Task details:
Write out every line from the listing below where the string "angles" is found.

Data below:
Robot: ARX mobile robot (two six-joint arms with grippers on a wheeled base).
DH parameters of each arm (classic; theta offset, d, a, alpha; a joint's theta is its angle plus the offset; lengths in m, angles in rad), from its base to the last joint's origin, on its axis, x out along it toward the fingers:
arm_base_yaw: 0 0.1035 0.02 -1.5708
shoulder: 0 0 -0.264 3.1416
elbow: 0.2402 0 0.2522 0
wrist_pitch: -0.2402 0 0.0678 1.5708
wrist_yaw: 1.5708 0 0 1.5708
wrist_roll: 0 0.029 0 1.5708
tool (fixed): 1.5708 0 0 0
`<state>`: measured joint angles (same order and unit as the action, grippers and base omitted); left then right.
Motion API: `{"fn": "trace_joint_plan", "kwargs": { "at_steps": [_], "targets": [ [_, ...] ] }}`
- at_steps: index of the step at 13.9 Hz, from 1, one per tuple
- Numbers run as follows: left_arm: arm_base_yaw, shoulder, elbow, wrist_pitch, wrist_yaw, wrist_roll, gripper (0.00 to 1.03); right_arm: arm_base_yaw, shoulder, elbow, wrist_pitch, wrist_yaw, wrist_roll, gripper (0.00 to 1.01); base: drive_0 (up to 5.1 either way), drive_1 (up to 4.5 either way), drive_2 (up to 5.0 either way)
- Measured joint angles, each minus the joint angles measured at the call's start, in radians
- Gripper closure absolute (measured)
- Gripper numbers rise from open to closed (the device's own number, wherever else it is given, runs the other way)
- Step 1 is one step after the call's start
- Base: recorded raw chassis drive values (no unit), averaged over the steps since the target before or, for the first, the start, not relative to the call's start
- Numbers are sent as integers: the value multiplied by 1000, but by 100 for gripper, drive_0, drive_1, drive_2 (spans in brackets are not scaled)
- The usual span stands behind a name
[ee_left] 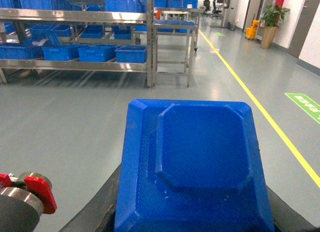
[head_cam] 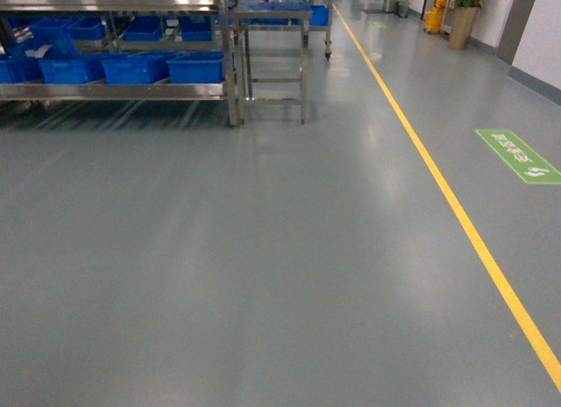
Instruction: Sort blue parts and orange caps into right shelf containers
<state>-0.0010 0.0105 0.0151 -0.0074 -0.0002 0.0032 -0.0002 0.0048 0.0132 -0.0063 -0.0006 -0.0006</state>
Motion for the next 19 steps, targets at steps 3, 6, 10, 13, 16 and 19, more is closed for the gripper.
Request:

Written answer:
DH parameters of each arm (classic; theta offset, d, a, alpha; a joint's theta is its angle plus the offset; lengths in m, angles in rad), from its base to the last joint's origin, on its axis, x out along it toward the fingers:
`<state>`: measured joint angles (same order and unit as the action, grippers and base omitted); left then right.
- Measured joint angles, each minus the joint angles measured at the call's start, in radians

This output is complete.